O projeto de lei que trata a renegociação das dívidas rurais segue pendente no Senado Federal. A votação, prevista para começar às 16h desta quarta-feira (10), não foi retirada da pauta dos parlamentares, mas não deve estar entre as primeiras deliberações da sessão, como era a expectativa do setor agropecuário.
O presidente do Senado, Davi Alcolumbre (UNIÃO-AP), informou que senadores da base do governo e da oposição já estão reunidos com o ministro da Fazenda, Dario Durigan. A espera é que todos entrem em um consenso sobre o texto já alterado na Câmara de Deputados.
Segundo Alcolumbre, a reunião conta com a presença de parlamentares como o líder do governo no Senado, Jaques Wagner (PT), a senadora Tereza Cristina (PP-MS) e o relator do PL (5.122/2023), o senador Renan Calheiros (MDB-AL). O encontro foi marcado no próprio gabinete do Ministério da Fazenda.
Mais cedo, Alcolumbre mediou uma rodada final de negociações entre a base do governo e a bancada ruralista para que se reunissem com a equipe econômica para tentar evitar uma derrota do governo ou a aprovação de um texto sem consenso.
“A gente tem que buscar entendimento em relação ao texto para contemplar produtores e que honestamente possa valer e socorrer essas pessoas, já que houve modificações profundas no texto na Câmara de Deputados”, detalhou durante seu discurso de abertura da sessão.

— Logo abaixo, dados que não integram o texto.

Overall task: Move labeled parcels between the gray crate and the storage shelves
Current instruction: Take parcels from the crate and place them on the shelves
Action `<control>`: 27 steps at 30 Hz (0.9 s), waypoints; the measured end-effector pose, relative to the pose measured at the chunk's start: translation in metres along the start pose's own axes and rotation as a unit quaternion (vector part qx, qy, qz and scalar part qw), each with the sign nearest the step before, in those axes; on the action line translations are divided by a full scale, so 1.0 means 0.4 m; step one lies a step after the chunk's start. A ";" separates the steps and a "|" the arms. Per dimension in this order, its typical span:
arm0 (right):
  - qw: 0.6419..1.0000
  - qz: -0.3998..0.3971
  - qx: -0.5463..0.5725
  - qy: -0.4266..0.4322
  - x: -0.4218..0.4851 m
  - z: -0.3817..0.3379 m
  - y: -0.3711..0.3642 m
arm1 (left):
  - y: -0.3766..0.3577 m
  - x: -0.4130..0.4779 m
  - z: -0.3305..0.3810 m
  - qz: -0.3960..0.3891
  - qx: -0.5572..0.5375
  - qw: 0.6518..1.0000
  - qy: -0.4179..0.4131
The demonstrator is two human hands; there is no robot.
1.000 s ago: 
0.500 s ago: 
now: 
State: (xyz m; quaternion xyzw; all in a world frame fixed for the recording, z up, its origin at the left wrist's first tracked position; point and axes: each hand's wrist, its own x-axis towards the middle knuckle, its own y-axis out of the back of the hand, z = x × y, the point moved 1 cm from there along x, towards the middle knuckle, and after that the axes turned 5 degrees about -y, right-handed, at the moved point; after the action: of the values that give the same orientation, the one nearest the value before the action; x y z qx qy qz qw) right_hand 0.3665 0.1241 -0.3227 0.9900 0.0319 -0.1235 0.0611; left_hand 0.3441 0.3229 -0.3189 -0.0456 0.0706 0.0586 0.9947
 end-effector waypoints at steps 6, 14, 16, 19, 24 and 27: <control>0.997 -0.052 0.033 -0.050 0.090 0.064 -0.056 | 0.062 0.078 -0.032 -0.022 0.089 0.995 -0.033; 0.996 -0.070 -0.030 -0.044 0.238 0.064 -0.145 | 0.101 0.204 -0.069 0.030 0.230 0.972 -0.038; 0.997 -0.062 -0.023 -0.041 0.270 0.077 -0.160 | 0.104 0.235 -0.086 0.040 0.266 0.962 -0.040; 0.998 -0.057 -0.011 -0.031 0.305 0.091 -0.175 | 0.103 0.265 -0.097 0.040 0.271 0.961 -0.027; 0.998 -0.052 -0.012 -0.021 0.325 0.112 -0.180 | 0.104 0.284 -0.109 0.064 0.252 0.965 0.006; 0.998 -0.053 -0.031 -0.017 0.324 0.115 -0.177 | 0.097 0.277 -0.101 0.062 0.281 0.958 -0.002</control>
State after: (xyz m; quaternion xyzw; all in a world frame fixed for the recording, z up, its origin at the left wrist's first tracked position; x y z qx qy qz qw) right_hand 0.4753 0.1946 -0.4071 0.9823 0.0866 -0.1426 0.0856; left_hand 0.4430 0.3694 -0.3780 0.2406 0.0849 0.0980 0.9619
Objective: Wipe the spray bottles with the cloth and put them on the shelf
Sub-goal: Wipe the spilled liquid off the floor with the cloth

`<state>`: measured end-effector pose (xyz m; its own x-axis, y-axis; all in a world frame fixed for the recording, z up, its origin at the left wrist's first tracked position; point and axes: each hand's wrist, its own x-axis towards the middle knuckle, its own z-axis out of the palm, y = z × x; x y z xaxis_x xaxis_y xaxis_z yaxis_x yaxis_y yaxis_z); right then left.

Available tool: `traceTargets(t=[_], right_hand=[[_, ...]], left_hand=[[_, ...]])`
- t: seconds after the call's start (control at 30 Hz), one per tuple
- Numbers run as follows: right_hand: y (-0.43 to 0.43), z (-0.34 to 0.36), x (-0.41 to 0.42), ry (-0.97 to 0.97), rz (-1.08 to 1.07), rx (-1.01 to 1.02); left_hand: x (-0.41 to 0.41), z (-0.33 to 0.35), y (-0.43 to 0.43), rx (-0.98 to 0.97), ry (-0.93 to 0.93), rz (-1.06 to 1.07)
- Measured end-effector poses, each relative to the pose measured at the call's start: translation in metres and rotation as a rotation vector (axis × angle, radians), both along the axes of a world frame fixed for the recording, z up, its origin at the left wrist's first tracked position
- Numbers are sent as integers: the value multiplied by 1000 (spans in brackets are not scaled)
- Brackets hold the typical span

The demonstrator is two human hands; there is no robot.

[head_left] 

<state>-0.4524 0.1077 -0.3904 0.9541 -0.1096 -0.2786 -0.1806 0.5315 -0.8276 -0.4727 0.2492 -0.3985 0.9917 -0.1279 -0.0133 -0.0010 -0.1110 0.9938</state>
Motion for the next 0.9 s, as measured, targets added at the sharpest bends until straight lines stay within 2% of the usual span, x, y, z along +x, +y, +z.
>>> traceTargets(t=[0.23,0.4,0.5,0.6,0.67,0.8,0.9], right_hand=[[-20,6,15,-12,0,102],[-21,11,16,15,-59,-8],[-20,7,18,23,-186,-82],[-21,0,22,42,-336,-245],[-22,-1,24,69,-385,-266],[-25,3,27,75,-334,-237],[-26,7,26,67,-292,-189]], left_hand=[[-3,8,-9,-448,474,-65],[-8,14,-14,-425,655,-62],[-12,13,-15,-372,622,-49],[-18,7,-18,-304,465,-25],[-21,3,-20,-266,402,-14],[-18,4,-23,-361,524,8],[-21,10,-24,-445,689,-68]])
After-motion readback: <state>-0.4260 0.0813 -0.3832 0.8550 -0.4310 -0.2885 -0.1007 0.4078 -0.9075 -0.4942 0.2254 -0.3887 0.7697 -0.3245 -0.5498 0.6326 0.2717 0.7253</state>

Alcolumbre reiterou que aguardará o resultado das negociações antes de levar a matéria ao plenário.
“Não vou retirar a matéria da pauta, nem que eu esteja sentado até meia-noite nesta Casa”, acrescentou ao explicar que colocará o substitutivo para votação assim que houver uma definição sobre o texto em negociação entre governo e parlamentares.
O presidente do Senado destacou também que o texto deixou de tratar apenas das perdas climáticas registradas no Rio Grande do Sul e passou a contemplar dificuldades enfrentadas por produtores de diferentes regiões do país, afetados por fatores como oscilações cambiais, custos de produção e cenário internacional.
“O projeto responde a uma demanda considerada urgente pelos produtores rurais”, disse ao reconhecer preocupações levantadas por instituições financeiras sobre possíveis riscos de insegurança jurídica decorrentes das alterações promovidas no texto.